Some of the ways the IABIED plan can backfire
Published on September 22, 2025 3:02 PM GMTIf one thinks the chance of an existential disaster is close to 100%, one might tend to worry less about the potential of a plan to counter it to backfire. It's not clear if that is a correct approach even if one thinks the chances of an existential disaster are that high, but I am going to set that aside.
If one thinks the chance of an existential disaster is "anywhere between 10% and 90%", one should definitely worry about the potential of any plan to counter it to backfire.
Out of all ways the IABIED plan to ban AI development and to ban publication of AI research could potentially backfire, I want to list three most obvious ways which seem to be particularly salient. I think it's useful to have them separately from object-level discussions.
1. Change of the winner. The most obvious possibility is that the plan would fail to stop ASI, but would change the winner of the race. If one thinks that the chance of an existential disaster is "anywhere between 10% and 90%", but that the actual probability depends on the identity and practices of the race winner(s), this might make the chances much worse. Unless one thinks the chances of an existential disaster are already very close to 100%, one should not like the potential of an underground lab winning the race during the prohibition period.

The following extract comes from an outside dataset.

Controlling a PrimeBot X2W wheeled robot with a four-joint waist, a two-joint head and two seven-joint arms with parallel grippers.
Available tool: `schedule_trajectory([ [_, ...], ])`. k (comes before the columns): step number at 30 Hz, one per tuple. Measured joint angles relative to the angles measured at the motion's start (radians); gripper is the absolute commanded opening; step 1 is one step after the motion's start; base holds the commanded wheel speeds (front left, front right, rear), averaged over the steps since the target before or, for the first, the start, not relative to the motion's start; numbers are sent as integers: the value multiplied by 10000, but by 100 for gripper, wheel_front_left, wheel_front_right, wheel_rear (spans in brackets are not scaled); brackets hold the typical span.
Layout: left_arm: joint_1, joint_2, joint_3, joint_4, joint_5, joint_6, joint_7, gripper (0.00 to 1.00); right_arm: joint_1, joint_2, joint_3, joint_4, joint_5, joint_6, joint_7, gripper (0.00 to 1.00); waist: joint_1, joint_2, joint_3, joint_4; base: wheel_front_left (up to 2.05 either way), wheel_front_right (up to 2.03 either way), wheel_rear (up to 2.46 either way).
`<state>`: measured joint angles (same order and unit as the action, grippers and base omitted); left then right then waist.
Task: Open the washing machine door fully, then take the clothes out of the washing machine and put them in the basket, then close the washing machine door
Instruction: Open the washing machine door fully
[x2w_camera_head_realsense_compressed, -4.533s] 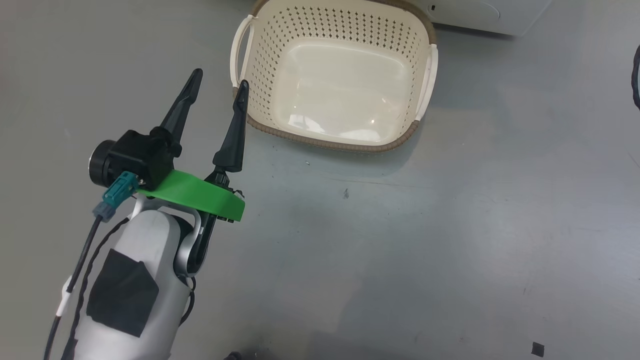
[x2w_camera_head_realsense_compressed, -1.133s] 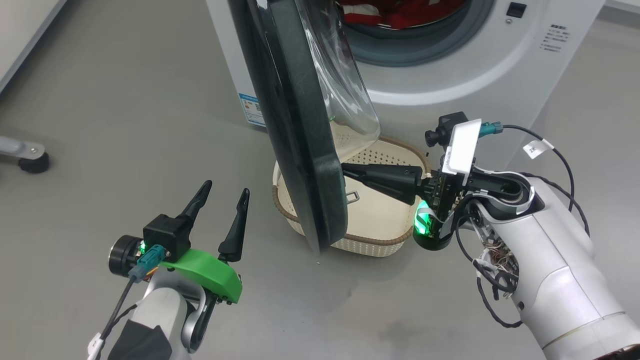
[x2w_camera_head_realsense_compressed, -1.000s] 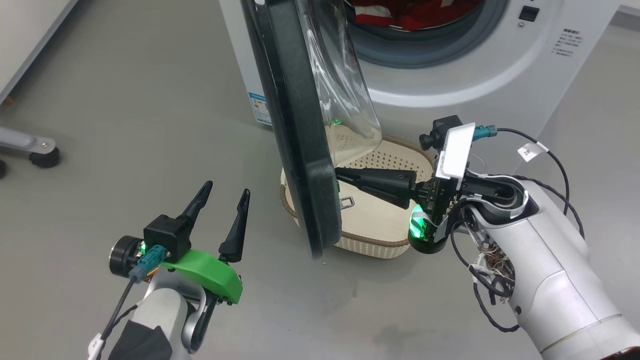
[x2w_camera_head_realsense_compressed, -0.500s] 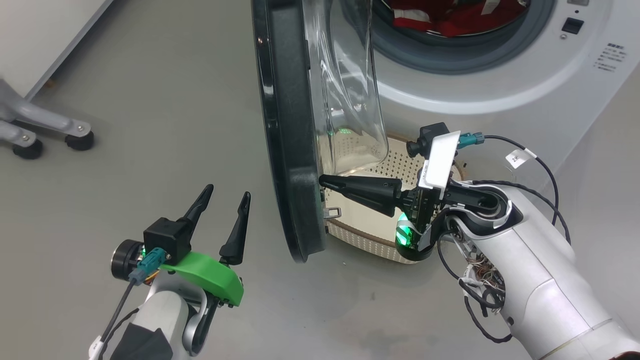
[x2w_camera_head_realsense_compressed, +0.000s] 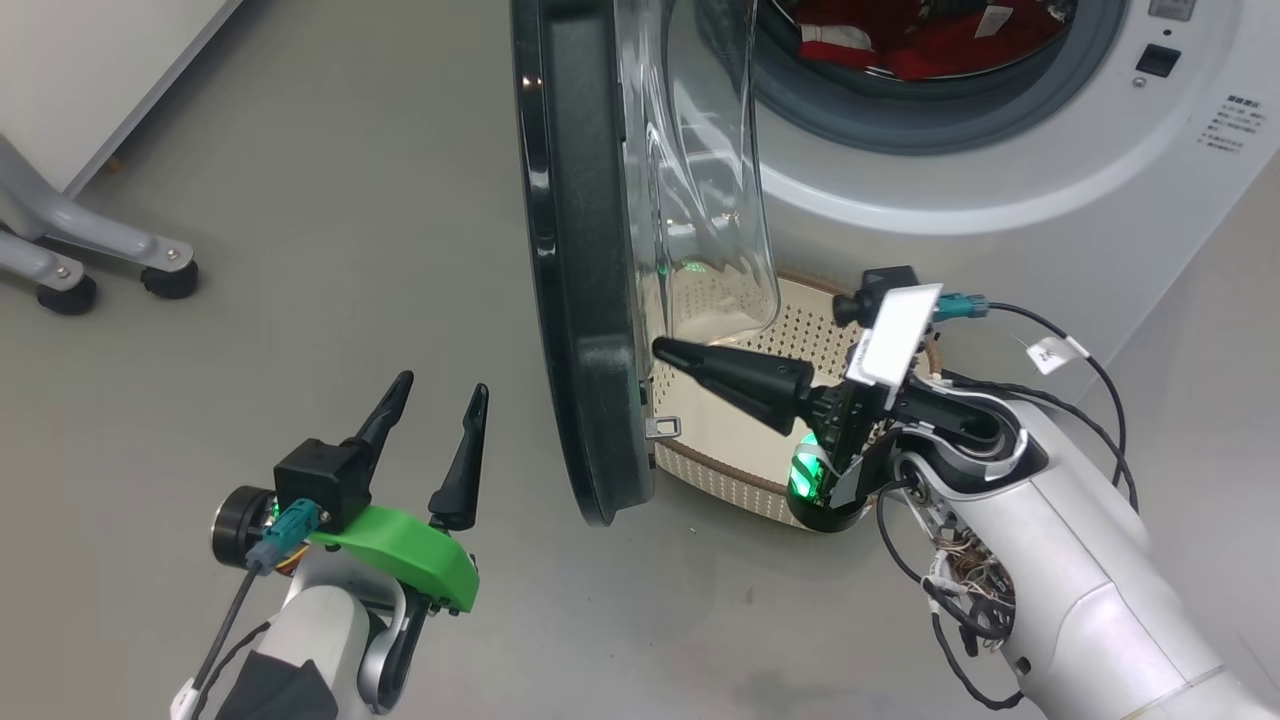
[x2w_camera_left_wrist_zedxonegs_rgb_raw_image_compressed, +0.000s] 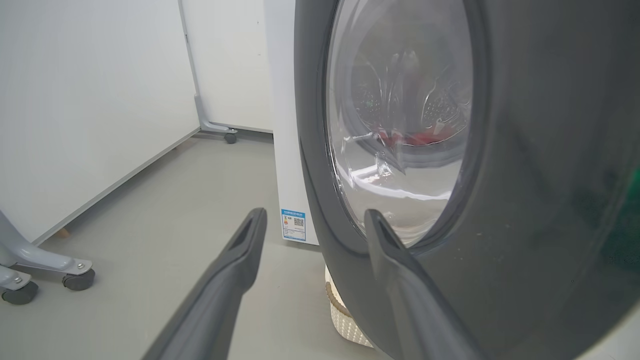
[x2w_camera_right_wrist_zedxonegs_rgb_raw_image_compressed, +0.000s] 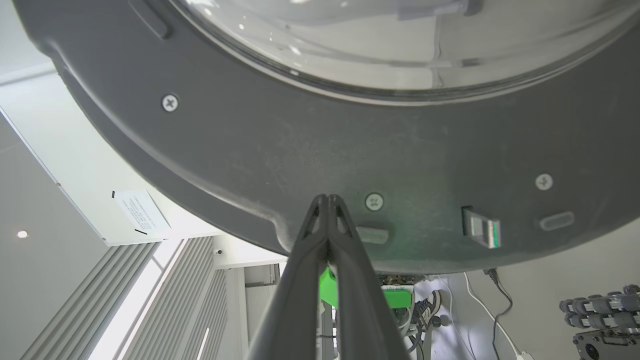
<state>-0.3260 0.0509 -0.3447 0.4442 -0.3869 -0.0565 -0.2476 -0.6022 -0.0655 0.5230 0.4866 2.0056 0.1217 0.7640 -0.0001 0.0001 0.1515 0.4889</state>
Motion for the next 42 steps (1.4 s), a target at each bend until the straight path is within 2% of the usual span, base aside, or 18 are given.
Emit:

2. Intensified race and other possible countermeasures. A road to prohibition is a gradual process, it's not a switch one can immediately flip on. This plan is not talking about a "prohibition via a coup". When it starts looking like the chances of a prohibition to be enacted are significant, this can spur a particularly intense race (a number of AI orgs would view the threat of prohibition on par with the threat of a competitor winning). Again, if one thinks the chances of an existential disaster are already very close to 100%, this might not matter too much, but otherwise the further accelerated race might make the chances of avoiding existential disasters worse. Before succeeding at "shutting it all down", gradual advancement of this plan will have an effect of creating a "crisis mode", and various actors doing various things in "crisis mode".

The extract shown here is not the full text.